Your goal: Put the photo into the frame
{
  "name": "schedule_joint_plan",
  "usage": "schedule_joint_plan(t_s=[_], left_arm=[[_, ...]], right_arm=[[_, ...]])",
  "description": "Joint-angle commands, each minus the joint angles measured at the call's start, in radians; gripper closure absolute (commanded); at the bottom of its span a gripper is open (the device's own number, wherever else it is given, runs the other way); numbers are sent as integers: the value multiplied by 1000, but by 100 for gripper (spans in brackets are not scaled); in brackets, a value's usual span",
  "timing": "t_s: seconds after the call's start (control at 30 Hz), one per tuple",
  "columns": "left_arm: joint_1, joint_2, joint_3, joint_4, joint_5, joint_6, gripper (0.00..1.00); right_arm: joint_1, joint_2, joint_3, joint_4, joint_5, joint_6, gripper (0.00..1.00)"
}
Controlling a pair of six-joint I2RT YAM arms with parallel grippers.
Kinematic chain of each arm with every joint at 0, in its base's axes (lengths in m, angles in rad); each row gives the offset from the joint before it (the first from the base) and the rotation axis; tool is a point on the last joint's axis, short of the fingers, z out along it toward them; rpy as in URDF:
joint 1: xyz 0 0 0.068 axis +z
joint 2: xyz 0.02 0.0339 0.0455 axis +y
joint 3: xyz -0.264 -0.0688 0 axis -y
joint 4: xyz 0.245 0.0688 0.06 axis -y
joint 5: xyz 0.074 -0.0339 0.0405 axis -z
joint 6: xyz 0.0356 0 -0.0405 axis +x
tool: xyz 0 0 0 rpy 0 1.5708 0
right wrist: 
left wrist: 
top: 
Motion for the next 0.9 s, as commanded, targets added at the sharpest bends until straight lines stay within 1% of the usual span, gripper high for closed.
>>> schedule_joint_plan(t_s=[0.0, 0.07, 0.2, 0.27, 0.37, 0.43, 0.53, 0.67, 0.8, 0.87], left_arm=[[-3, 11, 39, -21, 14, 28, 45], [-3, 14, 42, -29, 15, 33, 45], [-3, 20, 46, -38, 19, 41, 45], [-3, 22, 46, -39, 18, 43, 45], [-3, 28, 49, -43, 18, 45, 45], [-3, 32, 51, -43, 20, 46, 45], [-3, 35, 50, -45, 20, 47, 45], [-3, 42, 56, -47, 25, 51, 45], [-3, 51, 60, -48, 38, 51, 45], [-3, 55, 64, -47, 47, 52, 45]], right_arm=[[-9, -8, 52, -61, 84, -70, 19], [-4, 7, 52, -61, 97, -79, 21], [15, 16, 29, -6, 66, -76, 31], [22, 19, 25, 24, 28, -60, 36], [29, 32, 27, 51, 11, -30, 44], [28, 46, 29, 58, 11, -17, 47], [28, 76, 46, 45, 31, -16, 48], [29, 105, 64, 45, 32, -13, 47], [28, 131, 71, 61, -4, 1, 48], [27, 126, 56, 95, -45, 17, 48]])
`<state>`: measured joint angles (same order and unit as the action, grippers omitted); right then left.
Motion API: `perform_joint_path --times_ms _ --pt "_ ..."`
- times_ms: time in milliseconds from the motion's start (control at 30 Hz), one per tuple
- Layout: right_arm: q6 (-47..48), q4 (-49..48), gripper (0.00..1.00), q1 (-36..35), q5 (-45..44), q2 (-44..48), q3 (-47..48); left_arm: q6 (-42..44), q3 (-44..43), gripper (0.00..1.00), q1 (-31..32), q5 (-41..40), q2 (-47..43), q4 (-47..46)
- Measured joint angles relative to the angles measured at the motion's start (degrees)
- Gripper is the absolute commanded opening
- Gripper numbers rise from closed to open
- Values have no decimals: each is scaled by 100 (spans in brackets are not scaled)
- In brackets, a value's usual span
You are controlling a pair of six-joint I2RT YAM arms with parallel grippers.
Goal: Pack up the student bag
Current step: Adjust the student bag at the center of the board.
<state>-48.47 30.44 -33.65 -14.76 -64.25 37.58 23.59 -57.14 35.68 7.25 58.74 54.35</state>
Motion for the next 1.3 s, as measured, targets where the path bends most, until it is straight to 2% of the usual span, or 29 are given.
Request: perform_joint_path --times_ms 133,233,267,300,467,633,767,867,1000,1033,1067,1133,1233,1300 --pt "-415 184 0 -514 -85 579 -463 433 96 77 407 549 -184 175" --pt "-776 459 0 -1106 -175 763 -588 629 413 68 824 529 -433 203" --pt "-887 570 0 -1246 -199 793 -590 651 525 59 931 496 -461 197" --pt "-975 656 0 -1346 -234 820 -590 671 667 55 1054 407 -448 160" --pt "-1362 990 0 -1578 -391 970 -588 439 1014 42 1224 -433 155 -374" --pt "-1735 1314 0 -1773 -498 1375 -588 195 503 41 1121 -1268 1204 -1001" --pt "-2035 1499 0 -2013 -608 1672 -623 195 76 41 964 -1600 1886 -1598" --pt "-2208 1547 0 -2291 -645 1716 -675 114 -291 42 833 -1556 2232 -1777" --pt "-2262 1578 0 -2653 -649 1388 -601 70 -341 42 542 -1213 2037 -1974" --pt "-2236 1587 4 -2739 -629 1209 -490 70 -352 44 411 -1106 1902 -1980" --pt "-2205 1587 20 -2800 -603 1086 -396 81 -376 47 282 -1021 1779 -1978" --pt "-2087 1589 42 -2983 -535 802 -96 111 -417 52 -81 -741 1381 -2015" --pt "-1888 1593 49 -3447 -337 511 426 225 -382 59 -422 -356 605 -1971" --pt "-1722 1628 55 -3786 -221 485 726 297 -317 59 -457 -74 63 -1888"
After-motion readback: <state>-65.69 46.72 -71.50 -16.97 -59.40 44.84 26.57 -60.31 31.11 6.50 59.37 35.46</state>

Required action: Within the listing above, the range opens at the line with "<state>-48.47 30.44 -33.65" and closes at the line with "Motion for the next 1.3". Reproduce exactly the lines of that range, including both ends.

Response to this task:
<state>-48.47 30.44 -33.65 -14.76 -64.25 37.58 23.59 -57.14 35.68 7.25 58.74 54.35</state>
Motion for the next 1.3 s, as measured, targets where the path bends most, until it is straight to 2% of the usual span, or 29 are given.

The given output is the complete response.